*SOURCE MATERIAL*
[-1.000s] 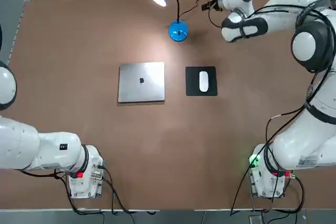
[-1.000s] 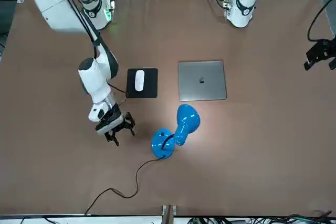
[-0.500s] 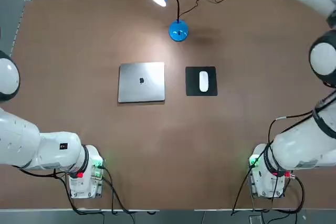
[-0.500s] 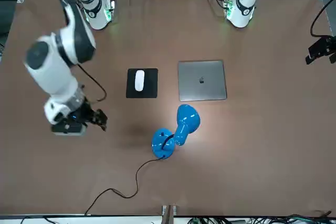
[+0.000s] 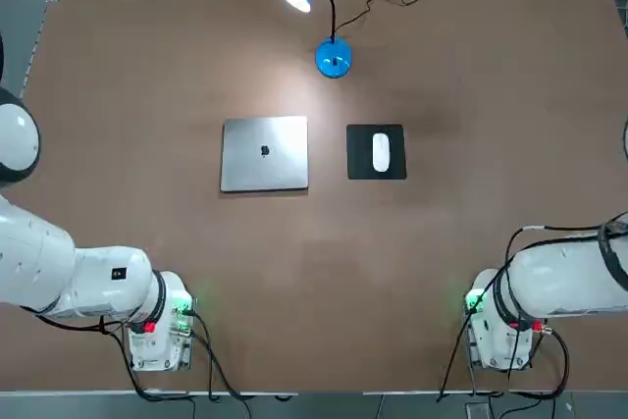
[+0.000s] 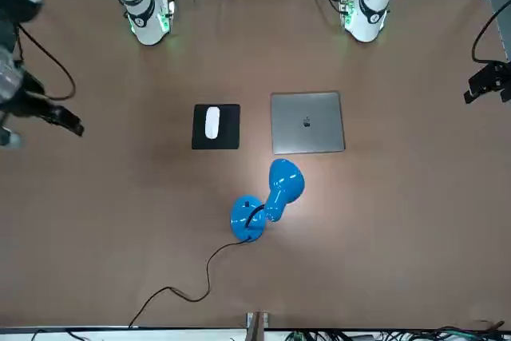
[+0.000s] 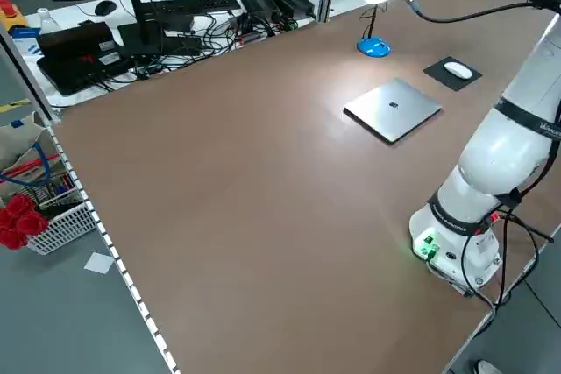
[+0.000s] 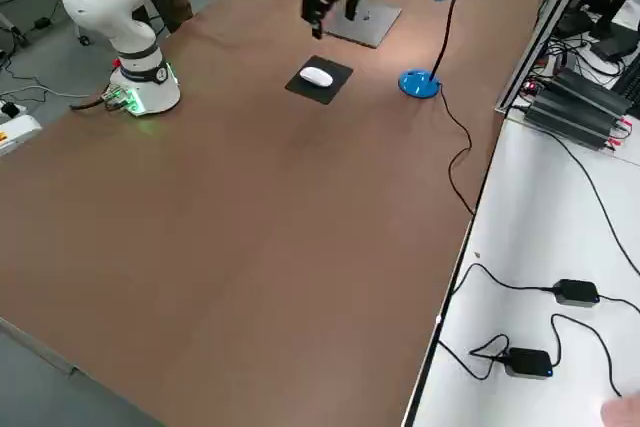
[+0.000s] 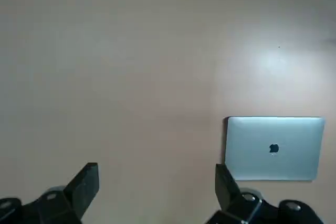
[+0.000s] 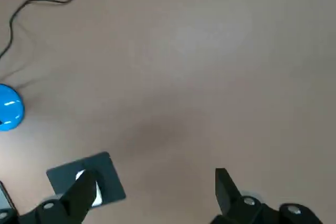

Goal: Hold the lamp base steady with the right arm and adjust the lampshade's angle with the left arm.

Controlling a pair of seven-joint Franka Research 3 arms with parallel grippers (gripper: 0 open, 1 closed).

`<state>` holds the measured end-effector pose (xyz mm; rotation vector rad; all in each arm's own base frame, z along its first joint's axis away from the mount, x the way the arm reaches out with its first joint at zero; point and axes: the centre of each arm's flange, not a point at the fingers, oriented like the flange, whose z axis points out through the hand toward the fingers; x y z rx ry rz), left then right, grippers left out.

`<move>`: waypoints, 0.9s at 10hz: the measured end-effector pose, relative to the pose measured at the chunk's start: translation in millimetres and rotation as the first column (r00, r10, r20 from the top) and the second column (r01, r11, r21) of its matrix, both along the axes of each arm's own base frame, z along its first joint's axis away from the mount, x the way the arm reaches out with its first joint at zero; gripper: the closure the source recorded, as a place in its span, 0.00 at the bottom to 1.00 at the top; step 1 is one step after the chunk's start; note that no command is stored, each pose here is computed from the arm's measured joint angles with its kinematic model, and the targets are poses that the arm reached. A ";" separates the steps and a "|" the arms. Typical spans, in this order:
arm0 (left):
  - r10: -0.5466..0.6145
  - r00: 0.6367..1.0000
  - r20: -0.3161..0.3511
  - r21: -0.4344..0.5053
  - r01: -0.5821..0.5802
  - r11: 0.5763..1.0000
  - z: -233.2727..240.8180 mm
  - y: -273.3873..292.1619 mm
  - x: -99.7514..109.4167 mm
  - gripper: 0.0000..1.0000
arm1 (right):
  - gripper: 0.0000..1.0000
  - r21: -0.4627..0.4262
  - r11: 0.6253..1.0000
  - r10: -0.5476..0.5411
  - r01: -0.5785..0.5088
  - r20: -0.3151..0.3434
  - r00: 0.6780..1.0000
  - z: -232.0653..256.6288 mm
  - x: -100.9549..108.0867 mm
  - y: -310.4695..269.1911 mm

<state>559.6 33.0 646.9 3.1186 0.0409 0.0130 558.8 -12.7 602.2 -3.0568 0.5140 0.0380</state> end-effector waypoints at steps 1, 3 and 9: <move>0.001 1.000 0.011 0.001 -0.001 1.000 1.3 -0.1 1.1 0.02 | 0.00 -0.002 1.000 0.006 -0.006 -0.001 1.000 8.6 -11.8 -6.8; 0.008 1.000 0.024 0.001 -0.008 1.000 2.8 0.0 2.5 0.02 | 0.00 -0.001 1.000 0.028 -0.028 0.003 1.000 13.7 -32.2 -7.3; 0.034 0.999 0.032 0.001 -0.034 0.999 4.0 0.1 3.2 0.02 | 0.00 -0.008 0.988 0.157 -0.157 0.042 0.987 20.1 -41.8 -22.2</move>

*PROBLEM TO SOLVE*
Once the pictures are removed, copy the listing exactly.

*EXERCISE SOLUTION*
[-1.000s] 
[-1.000s] 
[-0.500s] 
[-0.500s] 
[+0.000s] 
[+0.000s] 
[+0.000s] 
[+0.000s] 
[+0.000s] 
[+0.000s] 

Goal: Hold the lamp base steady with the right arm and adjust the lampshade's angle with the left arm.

Controlling a pair of seven-joint Franka Research 3 arms with parallel grippers (gripper: 0 open, 1 closed).

`<state>` holds the measured end-effector pose (xyz mm; rotation vector rad; all in each arm's own base frame, z along its first joint's axis away from the mount, x the way the arm reaches out with its first joint at zero; point and axes: the centre of each arm's flange, not a point at the fingers, oriented like the flange, whose z axis points out through the hand toward the fingers; x y z rx ry rz), left then right, grippers left out.

`<move>`: waypoints, 0.9s at 10hz: the measured end-effector pose, relative to the pose measured at the chunk's start: translation in millimetres and rotation as the first column (r00, r10, r20 from the top) and the second column (r01, r11, r21) of its matrix, both along the axes of each arm's own base frame, z along its first joint's axis away from the mount, x the way the arm reaches out with its first joint at zero; gripper: the closure the source recorded, as a place in its span, 0.00 at the bottom to 1.00 at the top; step 1 is one step after the chunk's start; note that no command is stored, each pose here is computed from the arm's measured joint angles with its kinematic model, and the targets are poses that the arm reached. A ";" separates the steps and a "|" the arms. Typical spans, in this order:
arm0 (left):
  - r10: -0.5466..0.6145
  - r00: 0.6367..1.0000
  - r20: -0.3161..0.3511
  - r21: -0.4344..0.5053
  - r01: -0.5821..0.5802
  - r11: 0.5763..1.0000
  - z: -233.2727..240.8180 mm
  - y: -273.3873..292.1619 mm
  - x: -99.7514..109.4167 mm
  - gripper: 0.0000..1.0000
arm1 (right):
  - gripper: 0.0000..1.0000
  - r21: -0.4627..0.4262
  - r11: 0.6253..1.0000
  - r10: -0.5476..0.5411
  - r01: -0.5785..0.5088
  - r20: -0.3151..0.3434
  - r00: 0.6780..1.0000
  - z: -232.0653..256.6288 mm
  - x: -100.9549..108.0867 mm
  - y: -310.4695..269.1911 mm

<state>559.6 33.0 646.9 3.1186 0.0409 0.0130 558.8 -12.7 602.2 -3.0568 0.5140 0.0380</state> end-effector waypoints at steps 1, 3 and 9: <move>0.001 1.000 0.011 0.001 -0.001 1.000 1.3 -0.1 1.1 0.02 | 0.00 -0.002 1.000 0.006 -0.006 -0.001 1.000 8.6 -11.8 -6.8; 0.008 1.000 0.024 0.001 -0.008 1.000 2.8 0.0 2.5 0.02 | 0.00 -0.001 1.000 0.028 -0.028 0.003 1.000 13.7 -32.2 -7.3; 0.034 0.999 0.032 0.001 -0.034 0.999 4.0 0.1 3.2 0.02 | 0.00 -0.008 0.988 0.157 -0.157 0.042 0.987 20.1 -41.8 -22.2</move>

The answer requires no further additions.